Labor's IR Vision: Chaos, then regression

 

Australian Financial Review

18th September 2007

 

The ALP's new workplace relations plan is not much different from the old one, writes Des Moore

 

Although both major parties enunciate workplace relations policies involving extensive labour market regulation, such policies are currently often portrayed as reflecting their only major difference.

 

Labor's implementation plan, released last month, has to be read with the April statement on Forward with Fairness. While it sets out transitional arrangements before the new policy becomes operative in January 2010, assessing both statements together leaves considerable uncertainty about policy both pre and post 2010. Yet with the possible failure to obtain Senate approval of necessary legislation, this is largely overlooked in public commentary to date.

 

Thus, while the August statement outlines retentions of some existing policies, important policy changes in the April one are buried. These include the union entrees obliging employers to bargain in good faith which, with the abandonment of Australian Workplace Agreements (AWAs) and the disincentive to negotiate common law individual agreements (due to condition requirements and susceptibility to industrial action), would inevitably push employers into potentially costly collective bargaining processes, even on one employee's request. Although Shadow Minister Gillard claims non-union collective agreements would be "possible", in reality there would be virtual compulsory union bargaining.

 

By contrast, WorkChoices contains no obligation to bargain in good faith, leaves it open to employers and employees to decide whether to bargain on a union or non-union basis, and allows individual agreements that meet fewer conditions and protection from industrial action.

 

Again, the August statement fails to explain how policy would work in the transitional period prior to January 2010. Astonishingly, the Australian Industrial Relations Commission would be asked to modernise the many awards it created - but failed twice before. And as the new Fair Work Australia body would not operate until 2010, the AIRC would seemingly also assume responsibility for administering the existing award "system".

 

In short, for two years Australia would return to the AIRC days of yore, including the use of de facto compulsory arbitration powers. Contrary to claims by Labor spokesmen, considerable uncertainty would then arise about employment arrangements under AIRC decisions, the likely content of new legislation applying from January 2010 (on which public consultations are promised), and the content of new awards. Previous attempts to rationalize awards faced the politically insurmountable hurdle that, unless acceptable to reduce wages and/or conditions under many existing awards, rationalisation would result in inappropriate increases from both a micro and macro perspective.
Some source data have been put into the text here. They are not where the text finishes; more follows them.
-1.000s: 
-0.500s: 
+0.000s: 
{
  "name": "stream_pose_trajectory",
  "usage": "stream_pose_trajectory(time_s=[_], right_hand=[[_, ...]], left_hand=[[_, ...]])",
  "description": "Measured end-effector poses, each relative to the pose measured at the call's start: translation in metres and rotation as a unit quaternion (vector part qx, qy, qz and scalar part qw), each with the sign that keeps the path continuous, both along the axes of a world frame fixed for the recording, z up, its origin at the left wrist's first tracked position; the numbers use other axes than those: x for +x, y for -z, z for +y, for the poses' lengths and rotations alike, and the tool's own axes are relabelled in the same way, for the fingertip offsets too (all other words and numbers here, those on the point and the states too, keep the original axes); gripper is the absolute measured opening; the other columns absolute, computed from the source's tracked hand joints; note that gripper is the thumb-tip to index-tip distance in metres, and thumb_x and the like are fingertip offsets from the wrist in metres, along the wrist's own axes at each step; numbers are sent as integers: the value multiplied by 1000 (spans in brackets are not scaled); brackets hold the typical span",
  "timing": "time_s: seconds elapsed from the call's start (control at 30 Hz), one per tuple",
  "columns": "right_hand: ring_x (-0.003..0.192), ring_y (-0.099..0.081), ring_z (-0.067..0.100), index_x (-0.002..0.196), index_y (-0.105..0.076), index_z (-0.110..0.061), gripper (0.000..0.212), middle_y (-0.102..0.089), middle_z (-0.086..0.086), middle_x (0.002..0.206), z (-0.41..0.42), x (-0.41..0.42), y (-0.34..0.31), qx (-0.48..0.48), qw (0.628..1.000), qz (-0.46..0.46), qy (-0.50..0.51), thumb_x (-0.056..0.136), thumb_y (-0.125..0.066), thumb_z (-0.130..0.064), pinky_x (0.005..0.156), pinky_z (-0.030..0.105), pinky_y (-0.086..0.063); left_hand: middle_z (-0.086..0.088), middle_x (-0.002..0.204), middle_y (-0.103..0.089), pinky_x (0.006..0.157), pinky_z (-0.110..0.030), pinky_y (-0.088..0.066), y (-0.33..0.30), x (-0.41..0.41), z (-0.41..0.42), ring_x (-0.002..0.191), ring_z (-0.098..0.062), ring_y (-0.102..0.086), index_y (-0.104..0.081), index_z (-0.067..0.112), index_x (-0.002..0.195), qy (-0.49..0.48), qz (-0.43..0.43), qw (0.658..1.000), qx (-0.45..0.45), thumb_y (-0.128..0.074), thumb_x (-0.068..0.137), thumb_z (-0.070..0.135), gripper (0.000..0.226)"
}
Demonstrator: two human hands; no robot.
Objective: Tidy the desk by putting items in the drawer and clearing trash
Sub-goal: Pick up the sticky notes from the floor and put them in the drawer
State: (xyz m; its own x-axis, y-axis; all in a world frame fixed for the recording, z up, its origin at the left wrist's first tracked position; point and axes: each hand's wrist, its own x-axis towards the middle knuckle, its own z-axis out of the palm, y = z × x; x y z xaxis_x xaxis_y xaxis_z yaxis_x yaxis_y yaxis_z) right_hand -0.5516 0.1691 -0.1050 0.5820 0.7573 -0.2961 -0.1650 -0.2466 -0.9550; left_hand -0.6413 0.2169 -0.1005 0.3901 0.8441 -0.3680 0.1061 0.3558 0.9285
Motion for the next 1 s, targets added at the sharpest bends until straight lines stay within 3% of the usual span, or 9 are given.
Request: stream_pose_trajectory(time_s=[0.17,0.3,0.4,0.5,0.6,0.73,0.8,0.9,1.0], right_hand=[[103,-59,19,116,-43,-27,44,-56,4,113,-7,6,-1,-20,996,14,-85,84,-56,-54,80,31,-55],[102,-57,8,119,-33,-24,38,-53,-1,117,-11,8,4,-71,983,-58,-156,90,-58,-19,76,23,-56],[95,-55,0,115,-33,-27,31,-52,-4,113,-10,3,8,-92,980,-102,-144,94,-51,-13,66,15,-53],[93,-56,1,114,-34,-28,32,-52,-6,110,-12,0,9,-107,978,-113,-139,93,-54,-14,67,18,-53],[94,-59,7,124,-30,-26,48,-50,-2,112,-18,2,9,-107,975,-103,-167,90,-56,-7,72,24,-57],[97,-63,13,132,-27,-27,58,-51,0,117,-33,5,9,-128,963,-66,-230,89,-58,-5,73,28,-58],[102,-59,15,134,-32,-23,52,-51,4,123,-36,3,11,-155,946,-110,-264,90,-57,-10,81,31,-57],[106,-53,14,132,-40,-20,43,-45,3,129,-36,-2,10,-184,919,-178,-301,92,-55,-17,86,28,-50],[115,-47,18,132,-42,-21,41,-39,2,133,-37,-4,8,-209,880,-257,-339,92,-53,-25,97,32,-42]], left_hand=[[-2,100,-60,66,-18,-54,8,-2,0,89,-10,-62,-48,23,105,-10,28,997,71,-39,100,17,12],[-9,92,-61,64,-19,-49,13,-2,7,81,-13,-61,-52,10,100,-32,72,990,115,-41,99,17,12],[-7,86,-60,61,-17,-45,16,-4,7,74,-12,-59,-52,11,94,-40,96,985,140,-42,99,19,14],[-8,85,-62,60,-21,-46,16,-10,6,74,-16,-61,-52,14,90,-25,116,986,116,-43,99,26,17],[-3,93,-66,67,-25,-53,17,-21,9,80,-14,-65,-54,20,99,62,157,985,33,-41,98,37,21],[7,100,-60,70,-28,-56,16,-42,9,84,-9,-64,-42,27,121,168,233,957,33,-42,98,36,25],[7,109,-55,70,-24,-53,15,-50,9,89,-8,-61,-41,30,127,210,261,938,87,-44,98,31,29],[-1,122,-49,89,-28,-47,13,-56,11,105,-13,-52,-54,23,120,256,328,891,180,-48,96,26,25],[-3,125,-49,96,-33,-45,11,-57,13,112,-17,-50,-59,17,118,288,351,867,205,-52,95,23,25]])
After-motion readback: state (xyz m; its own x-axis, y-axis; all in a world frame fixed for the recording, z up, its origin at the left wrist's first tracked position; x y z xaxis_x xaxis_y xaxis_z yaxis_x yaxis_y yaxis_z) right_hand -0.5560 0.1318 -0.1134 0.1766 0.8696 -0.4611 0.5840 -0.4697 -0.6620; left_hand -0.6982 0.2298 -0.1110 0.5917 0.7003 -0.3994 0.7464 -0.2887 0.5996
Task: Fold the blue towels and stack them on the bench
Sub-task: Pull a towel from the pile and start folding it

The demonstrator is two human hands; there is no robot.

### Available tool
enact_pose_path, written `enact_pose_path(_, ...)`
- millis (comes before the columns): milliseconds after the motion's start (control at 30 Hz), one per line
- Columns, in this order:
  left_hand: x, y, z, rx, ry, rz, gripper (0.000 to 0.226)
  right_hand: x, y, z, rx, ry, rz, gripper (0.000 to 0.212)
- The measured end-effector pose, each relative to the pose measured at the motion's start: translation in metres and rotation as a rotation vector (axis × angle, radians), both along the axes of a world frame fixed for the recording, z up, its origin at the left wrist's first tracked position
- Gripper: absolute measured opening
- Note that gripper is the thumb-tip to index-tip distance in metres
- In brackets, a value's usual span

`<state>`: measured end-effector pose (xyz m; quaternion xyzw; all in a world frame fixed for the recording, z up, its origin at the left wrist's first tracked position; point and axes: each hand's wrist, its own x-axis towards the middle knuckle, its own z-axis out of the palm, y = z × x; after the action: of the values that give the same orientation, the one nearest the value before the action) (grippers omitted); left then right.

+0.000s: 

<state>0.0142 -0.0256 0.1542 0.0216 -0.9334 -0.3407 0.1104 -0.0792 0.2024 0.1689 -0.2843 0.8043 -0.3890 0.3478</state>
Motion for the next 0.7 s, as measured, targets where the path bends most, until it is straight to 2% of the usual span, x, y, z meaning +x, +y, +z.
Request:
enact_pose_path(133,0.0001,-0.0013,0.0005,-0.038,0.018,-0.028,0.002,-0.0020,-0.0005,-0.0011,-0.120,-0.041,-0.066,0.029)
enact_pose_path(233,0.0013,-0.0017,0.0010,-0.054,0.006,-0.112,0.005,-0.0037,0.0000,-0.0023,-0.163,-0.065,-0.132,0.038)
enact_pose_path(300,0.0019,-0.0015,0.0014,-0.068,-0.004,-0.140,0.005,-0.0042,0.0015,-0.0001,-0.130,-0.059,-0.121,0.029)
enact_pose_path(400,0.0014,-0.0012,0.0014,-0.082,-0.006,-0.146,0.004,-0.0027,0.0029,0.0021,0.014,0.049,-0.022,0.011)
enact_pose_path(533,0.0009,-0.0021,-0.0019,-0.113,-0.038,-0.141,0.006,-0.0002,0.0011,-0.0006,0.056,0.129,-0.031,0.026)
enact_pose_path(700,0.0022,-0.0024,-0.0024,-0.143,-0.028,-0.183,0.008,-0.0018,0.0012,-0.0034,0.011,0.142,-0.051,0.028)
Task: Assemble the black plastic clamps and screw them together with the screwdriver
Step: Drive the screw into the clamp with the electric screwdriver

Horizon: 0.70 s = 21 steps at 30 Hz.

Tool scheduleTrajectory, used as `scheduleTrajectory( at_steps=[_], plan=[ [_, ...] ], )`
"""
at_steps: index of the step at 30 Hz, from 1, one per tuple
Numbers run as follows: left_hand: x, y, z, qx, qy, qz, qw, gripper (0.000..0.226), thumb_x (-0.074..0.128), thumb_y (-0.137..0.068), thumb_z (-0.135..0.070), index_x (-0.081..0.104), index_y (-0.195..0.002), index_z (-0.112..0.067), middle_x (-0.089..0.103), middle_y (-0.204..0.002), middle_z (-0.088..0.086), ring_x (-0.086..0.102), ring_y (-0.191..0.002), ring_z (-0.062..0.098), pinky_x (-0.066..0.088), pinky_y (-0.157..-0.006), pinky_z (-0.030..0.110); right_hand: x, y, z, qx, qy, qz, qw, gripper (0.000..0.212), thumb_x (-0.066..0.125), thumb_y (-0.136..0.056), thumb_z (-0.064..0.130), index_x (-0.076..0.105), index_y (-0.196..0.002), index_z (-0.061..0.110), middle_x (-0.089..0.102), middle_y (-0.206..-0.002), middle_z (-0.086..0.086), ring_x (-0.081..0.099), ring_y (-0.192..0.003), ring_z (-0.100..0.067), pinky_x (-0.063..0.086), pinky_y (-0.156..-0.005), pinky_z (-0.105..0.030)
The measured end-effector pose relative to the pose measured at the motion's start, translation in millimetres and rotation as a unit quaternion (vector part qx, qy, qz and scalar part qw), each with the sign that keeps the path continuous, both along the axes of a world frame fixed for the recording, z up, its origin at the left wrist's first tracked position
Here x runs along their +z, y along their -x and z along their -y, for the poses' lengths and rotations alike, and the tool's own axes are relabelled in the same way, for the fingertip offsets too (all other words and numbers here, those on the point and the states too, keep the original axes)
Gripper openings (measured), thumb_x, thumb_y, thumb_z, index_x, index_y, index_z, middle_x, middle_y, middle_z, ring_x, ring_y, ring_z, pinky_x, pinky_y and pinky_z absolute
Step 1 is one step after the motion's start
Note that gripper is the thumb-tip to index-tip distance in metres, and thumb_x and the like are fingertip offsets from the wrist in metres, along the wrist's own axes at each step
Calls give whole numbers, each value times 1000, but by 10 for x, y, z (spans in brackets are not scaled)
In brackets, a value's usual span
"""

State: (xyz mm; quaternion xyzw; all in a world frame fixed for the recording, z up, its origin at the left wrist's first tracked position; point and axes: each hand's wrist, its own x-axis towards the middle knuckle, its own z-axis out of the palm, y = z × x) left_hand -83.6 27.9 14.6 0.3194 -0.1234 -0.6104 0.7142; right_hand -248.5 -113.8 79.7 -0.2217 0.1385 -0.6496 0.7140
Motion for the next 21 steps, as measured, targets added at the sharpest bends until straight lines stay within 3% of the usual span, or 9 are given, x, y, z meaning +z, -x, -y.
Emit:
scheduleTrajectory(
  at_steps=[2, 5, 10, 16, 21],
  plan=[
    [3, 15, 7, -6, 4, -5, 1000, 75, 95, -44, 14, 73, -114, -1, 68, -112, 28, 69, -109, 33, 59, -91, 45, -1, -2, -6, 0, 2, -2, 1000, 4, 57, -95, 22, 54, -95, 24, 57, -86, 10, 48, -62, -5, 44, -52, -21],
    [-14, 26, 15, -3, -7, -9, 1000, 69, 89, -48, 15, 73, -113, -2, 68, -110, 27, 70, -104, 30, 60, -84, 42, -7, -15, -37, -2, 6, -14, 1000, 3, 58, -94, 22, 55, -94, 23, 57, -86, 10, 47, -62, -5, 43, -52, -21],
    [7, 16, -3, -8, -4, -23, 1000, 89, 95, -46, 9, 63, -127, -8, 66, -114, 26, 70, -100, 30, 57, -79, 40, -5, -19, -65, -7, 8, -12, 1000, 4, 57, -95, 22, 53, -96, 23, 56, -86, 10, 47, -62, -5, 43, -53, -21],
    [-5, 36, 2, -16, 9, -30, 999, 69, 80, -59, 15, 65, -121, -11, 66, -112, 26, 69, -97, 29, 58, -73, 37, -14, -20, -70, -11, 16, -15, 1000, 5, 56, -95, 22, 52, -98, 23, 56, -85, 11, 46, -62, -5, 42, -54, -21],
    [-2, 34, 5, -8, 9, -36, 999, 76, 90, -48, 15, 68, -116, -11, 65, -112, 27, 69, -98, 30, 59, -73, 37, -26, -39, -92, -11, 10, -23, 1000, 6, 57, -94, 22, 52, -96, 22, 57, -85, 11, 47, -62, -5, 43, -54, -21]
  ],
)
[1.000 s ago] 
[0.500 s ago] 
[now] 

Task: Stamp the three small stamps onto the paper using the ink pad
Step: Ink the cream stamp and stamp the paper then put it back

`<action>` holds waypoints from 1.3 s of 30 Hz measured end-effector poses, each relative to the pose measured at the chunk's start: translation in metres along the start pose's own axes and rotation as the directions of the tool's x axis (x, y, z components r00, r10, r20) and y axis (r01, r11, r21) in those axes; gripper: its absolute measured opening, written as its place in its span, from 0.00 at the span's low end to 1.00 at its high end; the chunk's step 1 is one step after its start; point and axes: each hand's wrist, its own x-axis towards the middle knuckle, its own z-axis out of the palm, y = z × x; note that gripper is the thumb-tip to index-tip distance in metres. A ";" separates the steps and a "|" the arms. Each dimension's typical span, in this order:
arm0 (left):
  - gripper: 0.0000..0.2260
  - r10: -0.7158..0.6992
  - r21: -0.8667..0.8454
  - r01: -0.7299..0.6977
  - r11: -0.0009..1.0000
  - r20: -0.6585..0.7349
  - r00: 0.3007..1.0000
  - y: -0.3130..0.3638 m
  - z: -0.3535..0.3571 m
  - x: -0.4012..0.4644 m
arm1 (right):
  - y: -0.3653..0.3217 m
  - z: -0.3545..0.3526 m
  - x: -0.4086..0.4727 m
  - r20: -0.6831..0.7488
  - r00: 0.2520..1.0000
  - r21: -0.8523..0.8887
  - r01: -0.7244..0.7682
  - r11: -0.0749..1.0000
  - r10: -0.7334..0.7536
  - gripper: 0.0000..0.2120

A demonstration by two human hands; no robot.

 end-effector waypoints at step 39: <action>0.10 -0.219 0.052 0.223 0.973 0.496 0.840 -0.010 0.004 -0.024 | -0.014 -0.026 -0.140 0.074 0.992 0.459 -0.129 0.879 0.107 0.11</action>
The absence of guidance on this important issue leaves a major gap in Labor's policy and highlights the basic problem with an award system.

 

Under WorkChoices there would be no uncertain transition period and no additional role for the AIRC. Nor need the award system create problems as, minimum wages aside, there would be freedom to negotiate additions to employment agreements without potential union involvement regulated through an outside body.

 

Labor also claims its policy of "a fair system, a simple system, a flexible system" would be based on "driving productivity in our private sector". But how could a policy having ten minimum legislated standards, industry awards with up to a further ten minimum standards, the setting of "minimum annualised wage or salary arrangements" and a return to an unfair dismissals regime produce anything other than an extremely complicated and inflexible system not conducive to increasing productivity?

 

Moreover, as under that system "collective agreements will be able to override award entitlements provided the agreement means employees are genuinely better off overall", how would aggregate wage increases be prevented from exerting upwards pressures on prices and interest rates where unions would have much increased bargaining powers? Ms Gillard assures us that "wage movements will be founded on productivity increases", but past experience shows industrial tribunals are more sympathetic to union claims than to adverse price or employment effects.

 

In reality Labor's policies are truly frightening, threatening an environment more conducive to inflationary wage increases and applying the most extensive set of regulations ever stipulated in legislation. An all-powerful outside body with an extensive decision-making role would, with the backing of millions of budgetary dollars, administer a new compulsory system armed with an industrial police force. Yet most individuals now have the capacity to reach their own decisions in employment bargaining and the notion of a vast imbalance of bargaining power in favour of employers is outdated. Labor's policy would be a serious backward step in modernising the economy.